TT / Tiroler Tageszeitung Onlineausgabe


Standort Tirol

IKB-Chef wischt Studie vom Tisch

WWF erklärt Laufkraftwerk Mittlerer Inn zum Millionengrab. Die Innsbrucker Kommunalbetriebe zeigen sich unbeeindruckt.



Von Denise Daum

Innsbruck – „Unrentabel“ sei das von den Innsbrucker Kommunalbetrieben geplante Regionalkraftwerk Mittlerer Inn (RMI). So lautet das Ergebnis einer vom WWF in Auftrag gegebenen Studie zur Wirtschaftlichkeit. Auch nach 60 Jahren, so Studienautor Jürgen Neubarth von der Innsbrucker Beratungsfirma e3 consult, würde das Kraftwerk noch mit einem Minus von rund 36 Mio. Euro bilanzieren. Grund dafür seien die im Vergleich mit anderen Wasserkraftwerken „hohen Baukosten von 130 Mio. Euro“. Aus wirtschaftlicher Sicht sei deshalb zu empfehlen, das Projekt nicht weiter zu verfolgen.

„Der Bevölkerung, die dem Projekt sowieso ablehnend gegenübersteht, wurde von Seiten der IKB versprochen, dass sich grundwassertechnisch nichts ändert. Dazu benötigt es natürlich massive Begleitmaßnahmen, die sich negativ auf die Wirtschaftlichkeit auswirken“, erklärt Gebhard Tschavoll, WWF-Kampagnenletier Inn und Isel.

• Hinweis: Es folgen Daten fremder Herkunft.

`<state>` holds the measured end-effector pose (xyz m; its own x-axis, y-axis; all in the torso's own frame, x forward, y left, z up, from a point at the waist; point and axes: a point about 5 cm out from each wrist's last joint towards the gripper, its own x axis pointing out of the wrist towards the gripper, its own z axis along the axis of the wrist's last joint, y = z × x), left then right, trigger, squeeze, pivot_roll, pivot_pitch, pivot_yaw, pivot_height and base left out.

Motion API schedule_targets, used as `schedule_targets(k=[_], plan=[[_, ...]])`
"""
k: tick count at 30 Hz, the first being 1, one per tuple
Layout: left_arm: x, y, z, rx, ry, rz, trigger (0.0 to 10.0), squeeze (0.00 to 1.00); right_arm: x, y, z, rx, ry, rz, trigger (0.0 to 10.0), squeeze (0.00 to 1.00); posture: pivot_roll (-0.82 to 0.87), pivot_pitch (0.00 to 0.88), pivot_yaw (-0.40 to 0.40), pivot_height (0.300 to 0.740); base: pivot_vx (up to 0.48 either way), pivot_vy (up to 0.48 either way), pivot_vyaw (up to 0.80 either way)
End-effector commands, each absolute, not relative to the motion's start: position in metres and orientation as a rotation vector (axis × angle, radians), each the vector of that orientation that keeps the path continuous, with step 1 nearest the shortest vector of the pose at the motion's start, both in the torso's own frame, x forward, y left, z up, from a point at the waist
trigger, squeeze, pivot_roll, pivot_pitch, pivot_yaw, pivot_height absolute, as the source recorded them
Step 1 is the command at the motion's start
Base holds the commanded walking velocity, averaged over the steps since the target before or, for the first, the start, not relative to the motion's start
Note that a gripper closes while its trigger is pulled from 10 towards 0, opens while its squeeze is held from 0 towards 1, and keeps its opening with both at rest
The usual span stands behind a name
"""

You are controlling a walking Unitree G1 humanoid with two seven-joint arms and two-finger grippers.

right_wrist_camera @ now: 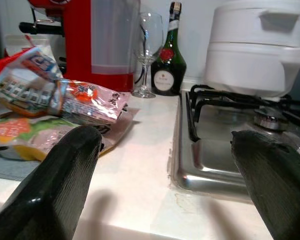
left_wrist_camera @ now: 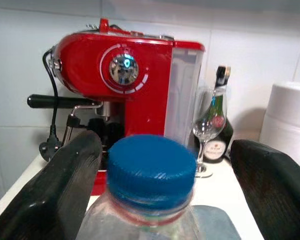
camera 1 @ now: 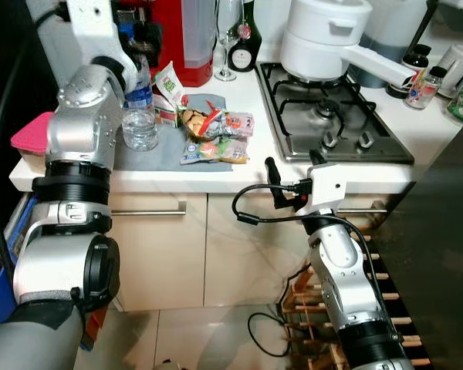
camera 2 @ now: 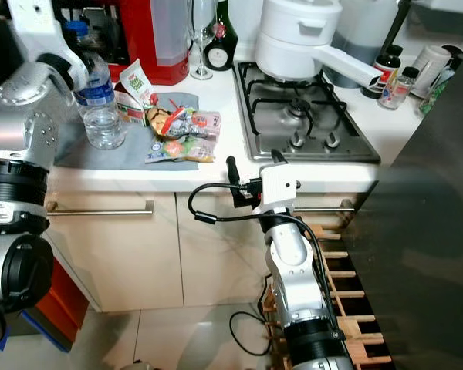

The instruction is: Restocking fridge

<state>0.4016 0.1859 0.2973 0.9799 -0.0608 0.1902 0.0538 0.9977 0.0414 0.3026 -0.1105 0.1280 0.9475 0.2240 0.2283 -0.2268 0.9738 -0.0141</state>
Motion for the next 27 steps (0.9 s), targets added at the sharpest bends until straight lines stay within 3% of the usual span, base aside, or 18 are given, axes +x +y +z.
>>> schedule_targets(k=[1,2,3,4,27], plan=[[0.405,0.185,0.283,0.044,-0.126,-0.045,10.0,0.0,0.305,-0.114,0.13,0.014,-0.232,0.217,10.0,0.0,-0.03,0.0,-0.036,0.74,0.0,0.0,0.0],[0.406,0.185,0.281,0.037,-0.12,-0.049,10.0,0.0,0.305,-0.114,0.13,0.013,-0.233,0.218,10.0,0.0,-0.03,0.0,-0.036,0.74,0.0,0.0,0.0],[0.406,0.184,0.281,0.034,-0.119,-0.049,6.4,0.0,0.305,-0.114,0.13,0.013,-0.233,0.219,10.0,0.0,-0.03,0.0,-0.036,0.74,0.0,0.0,0.0],[0.407,0.184,0.281,0.033,-0.123,-0.049,0.0,0.0,0.306,-0.114,0.13,0.013,-0.233,0.219,10.0,0.0,-0.03,0.0,-0.036,0.74,0.0,0.0,0.0],[0.401,0.172,0.269,0.08,-0.157,-0.127,0.0,0.0,0.31,-0.112,0.128,0.008,-0.222,0.234,10.0,0.0,-0.01,0.0,-0.05,0.74,0.0,0.0,0.0]])
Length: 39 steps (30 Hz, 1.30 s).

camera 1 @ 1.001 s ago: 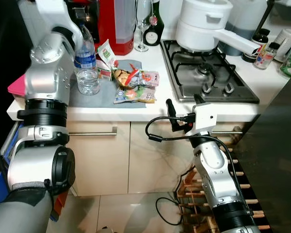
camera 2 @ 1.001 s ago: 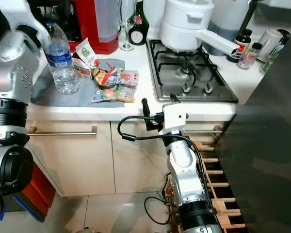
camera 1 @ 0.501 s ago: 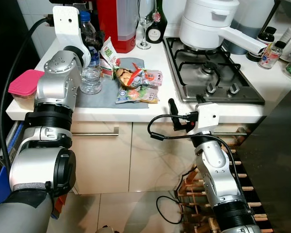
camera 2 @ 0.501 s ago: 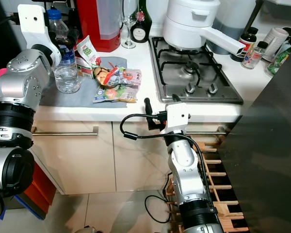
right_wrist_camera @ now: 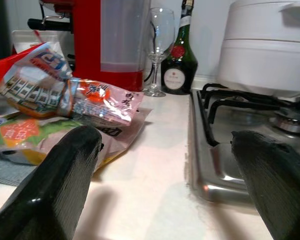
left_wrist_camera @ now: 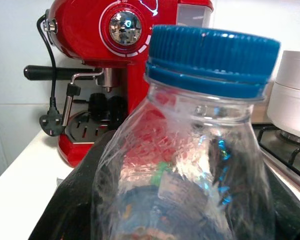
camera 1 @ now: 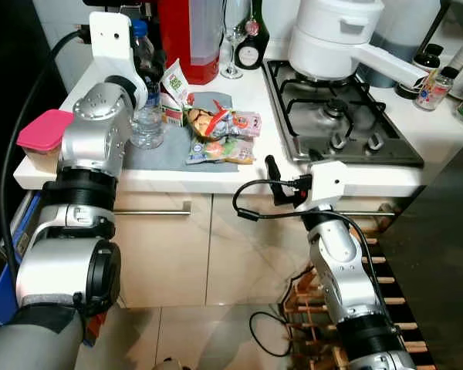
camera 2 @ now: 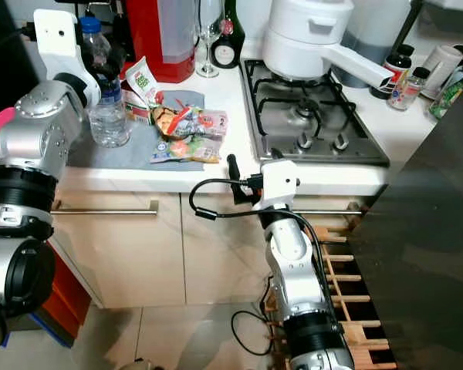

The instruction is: Restocking fridge

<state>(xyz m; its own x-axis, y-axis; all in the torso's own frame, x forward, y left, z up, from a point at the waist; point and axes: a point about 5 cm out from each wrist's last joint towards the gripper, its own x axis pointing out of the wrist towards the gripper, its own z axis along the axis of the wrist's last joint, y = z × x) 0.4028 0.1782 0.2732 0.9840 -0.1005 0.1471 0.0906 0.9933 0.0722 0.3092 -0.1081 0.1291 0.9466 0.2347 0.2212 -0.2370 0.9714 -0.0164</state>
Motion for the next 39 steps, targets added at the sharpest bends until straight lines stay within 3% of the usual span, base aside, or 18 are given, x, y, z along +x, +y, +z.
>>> schedule_targets(k=[1,4,5,11,16,20,25,28,30,31,32,35,39], plan=[[0.401,0.172,0.269,0.08,-0.157,-0.127,0.0,0.0,0.31,-0.112,0.128,0.008,-0.222,0.234,10.0,0.0,-0.01,0.0,-0.05,0.74,0.0,0.0,0.0],[0.395,0.165,0.279,0.086,-0.251,-0.151,0.0,0.0,0.31,-0.114,0.13,0.004,-0.23,0.224,10.0,0.0,-0.02,0.0,-0.041,0.74,0.0,0.0,0.0],[0.391,0.162,0.286,0.082,-0.329,-0.147,10.0,0.0,0.311,-0.117,0.13,-0.001,-0.231,0.2,10.0,0.0,-0.02,0.0,-0.046,0.74,0.0,0.0,0.0],[0.37,0.165,0.304,0.058,-0.508,-0.09,10.0,0.0,0.312,-0.126,0.141,-0.058,-0.29,0.116,10.0,0.0,-0.05,0.0,-0.03,0.74,0.0,0.0,0.0],[0.344,0.159,0.302,0.113,-0.573,-0.151,10.0,0.0,0.308,-0.133,0.148,-0.044,-0.324,0.104,10.0,0.0,-0.05,0.0,-0.03,0.74,0.0,0.0,0.0],[0.317,0.155,0.293,0.134,-0.592,-0.237,10.0,0.0,0.296,-0.133,0.126,-0.045,-0.263,0.093,10.0,0.0,0.0,0.0,-0.062,0.74,0.0,0.0,0.0],[0.278,0.15,0.259,0.169,-0.483,-0.347,10.0,0.0,0.282,-0.139,0.111,-0.03,-0.2,0.068,10.0,0.0,0.02,0.0,-0.071,0.74,0.0,0.0,0.0],[0.263,0.153,0.238,0.175,-0.427,-0.328,10.0,0.0,0.271,-0.151,0.102,-0.024,-0.164,0.048,10.0,0.0,0.03,0.0,-0.072,0.74,0.0,0.0,0.0],[0.265,0.161,0.211,0.222,-0.304,-0.292,10.0,0.0,0.264,-0.162,0.087,0.014,-0.083,-0.005,10.0,0.0,0.04,0.0,-0.071,0.74,0.0,0.0,0.0],[0.265,0.161,0.211,0.222,-0.304,-0.292,10.0,0.0,0.264,-0.162,0.087,0.014,-0.083,-0.005,10.0,0.0,0.04,0.0,-0.071,0.74,0.0,0.0,0.0],[0.264,0.159,0.183,0.177,-0.195,-0.352,10.0,0.0,0.262,-0.163,0.08,-0.006,-0.062,0.007,10.0,0.0,0.04,0.0,-0.071,0.74,0.0,0.0,0.0],[0.259,0.157,0.145,0.252,-0.099,-0.348,10.0,0.0,0.262,-0.155,0.076,-0.022,-0.055,0.05,10.0,0.0,0.03,0.0,-0.035,0.74,0.0,0.0,0.0],[0.264,0.158,0.138,0.154,-0.059,-0.268,10.0,0.0,0.271,-0.151,0.08,-0.01,-0.06,0.061,10.0,0.0,0.02,0.0,-0.026,0.74,0.0,0.0,0.0]])
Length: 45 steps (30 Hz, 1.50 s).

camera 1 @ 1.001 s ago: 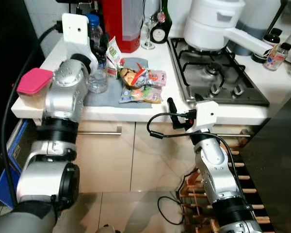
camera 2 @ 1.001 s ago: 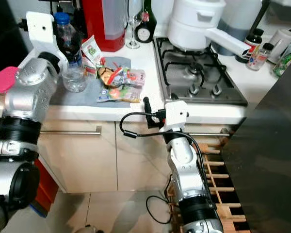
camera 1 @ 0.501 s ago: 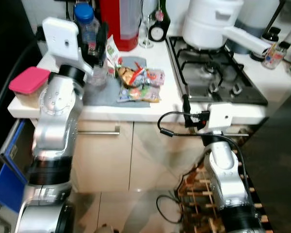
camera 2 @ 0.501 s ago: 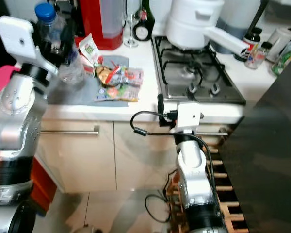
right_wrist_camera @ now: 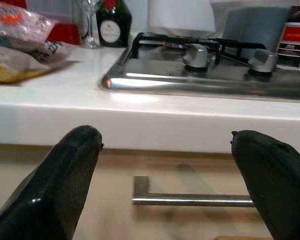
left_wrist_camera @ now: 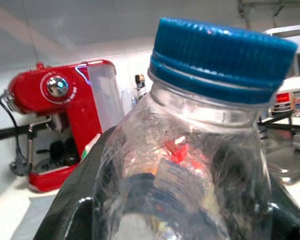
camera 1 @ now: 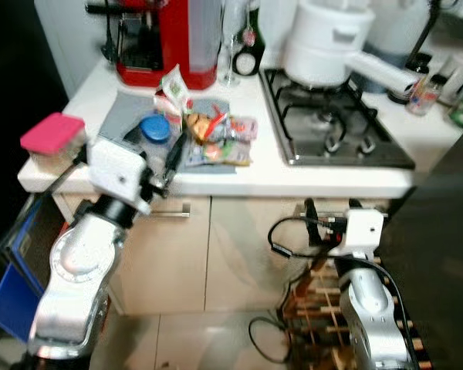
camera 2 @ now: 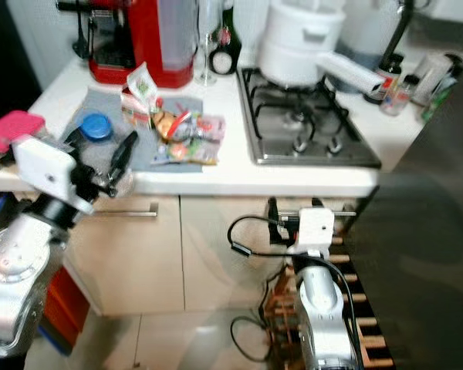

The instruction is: Restocking fridge

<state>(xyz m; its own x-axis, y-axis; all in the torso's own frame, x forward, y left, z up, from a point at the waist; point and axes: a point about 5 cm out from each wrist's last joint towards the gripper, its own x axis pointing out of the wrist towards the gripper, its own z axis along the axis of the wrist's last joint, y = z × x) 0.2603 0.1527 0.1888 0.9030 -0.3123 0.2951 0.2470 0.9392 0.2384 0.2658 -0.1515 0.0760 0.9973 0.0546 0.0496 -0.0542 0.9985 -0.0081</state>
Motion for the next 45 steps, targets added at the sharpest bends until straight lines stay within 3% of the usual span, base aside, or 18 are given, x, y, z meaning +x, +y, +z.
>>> schedule_targets(k=[1,7,15,25,45], plan=[[0.266,0.159,0.138,0.131,-0.054,-0.241,10.0,0.0,0.273,-0.15,0.081,-0.002,-0.057,0.064,10.0,0.0,0.01,0.0,-0.025,0.74,0.0,0.0,0.0],[0.278,0.156,0.13,0.073,-0.039,-0.176,10.0,0.0,0.285,-0.134,0.081,0.025,0.001,0.151,10.0,0.0,0.0,0.0,-0.038,0.74,0.0,0.0,0.0],[0.276,0.155,0.114,0.083,-0.004,-0.122,10.0,0.0,0.285,-0.149,0.082,0.018,-0.018,0.07,10.0,0.0,-0.02,0.0,-0.031,0.74,-0.128,0.0,0.0],[0.283,0.158,0.117,0.141,-0.028,-0.072,10.0,0.0,0.286,-0.144,0.085,0.012,-0.041,0.107,10.0,0.0,-0.03,0.0,-0.015,0.74,-0.222,0.0,0.0],[0.288,0.157,0.121,0.14,-0.065,-0.048,10.0,0.0,0.291,-0.138,0.086,0.014,-0.038,0.128,10.0,0.0,-0.04,0.0,-0.009,0.74,0.0,0.0,0.0]])
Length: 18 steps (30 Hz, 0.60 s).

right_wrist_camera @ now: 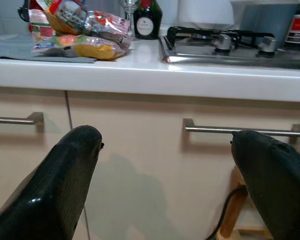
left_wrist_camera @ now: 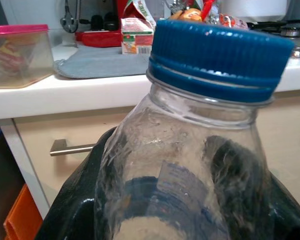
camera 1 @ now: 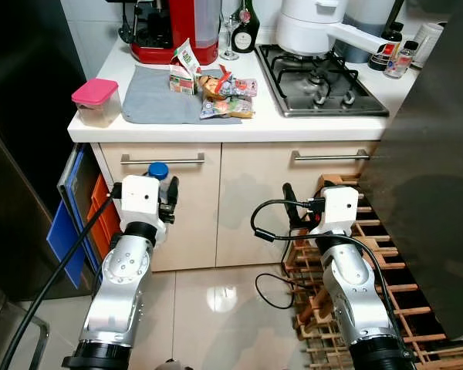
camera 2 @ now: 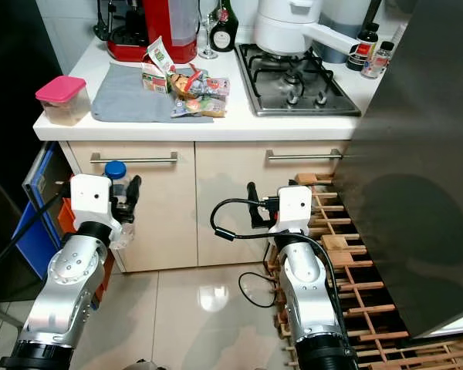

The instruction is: Restocking fridge

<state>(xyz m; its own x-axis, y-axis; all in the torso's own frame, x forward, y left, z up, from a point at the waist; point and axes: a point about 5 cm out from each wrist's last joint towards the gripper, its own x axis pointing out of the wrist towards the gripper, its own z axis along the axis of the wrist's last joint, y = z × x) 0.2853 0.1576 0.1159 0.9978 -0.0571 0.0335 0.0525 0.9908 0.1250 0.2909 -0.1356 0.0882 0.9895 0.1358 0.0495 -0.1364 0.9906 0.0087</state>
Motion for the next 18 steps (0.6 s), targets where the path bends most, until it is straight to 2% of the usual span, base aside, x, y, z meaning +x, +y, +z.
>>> schedule_targets(k=[1,9,18], plan=[[0.2882,0.1575,0.1208,0.14,-0.064,-0.046,10.0,0.0,0.2911,-0.1377,0.0862,0.014,-0.037,0.13,10.0,0.0,-0.04,0.0,-0.009,0.74,0.0,0.0,0.0],[0.2892,0.1577,0.1202,0.135,-0.066,-0.041,10.0,0.0,0.2919,-0.1389,0.0864,0.014,-0.034,0.132,10.0,0.0,-0.04,0.0,-0.011,0.74,0.0,0.0,0.0],[0.29,0.1567,0.1208,0.134,-0.071,-0.042,10.0,0.0,0.2913,-0.1385,0.0854,0.018,-0.031,0.132,10.0,0.0,-0.04,0.0,-0.007,0.74,-0.259,0.0,0.0]])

Unbeeindruckt von den Studienergebnissen zeigt sich Harald Schneider, Vorstandsvorsitzender der IKB. „Berechnungen zur Wirtschaftlichkeit stellen wir dann schon selbst an, wenn es so weit ist.“ Derartige Überlegungen seien derzeit noch nicht relevant, weil noch keine Entscheidungen gefallen seien. „Ich finde es interessant, dass sich der WWF Sorgen um unsere Wirtschaftlichkeit macht“, bemerkt Schneider.

„Wir wollen jetzt schon Stopp schreien, bevor noch mehr Geld verschleudert wird“, erklärt Tschavoll. Von Anfang an stellte sich der WWF gegen die Kraftwerkspläne der IKB. Zunächst führte die Umweltschutzorganisation ökologische und technische Bedenken ins Feld, bevor man die Wirtschaftlichkeit des Kraftwerks prüfen ließ.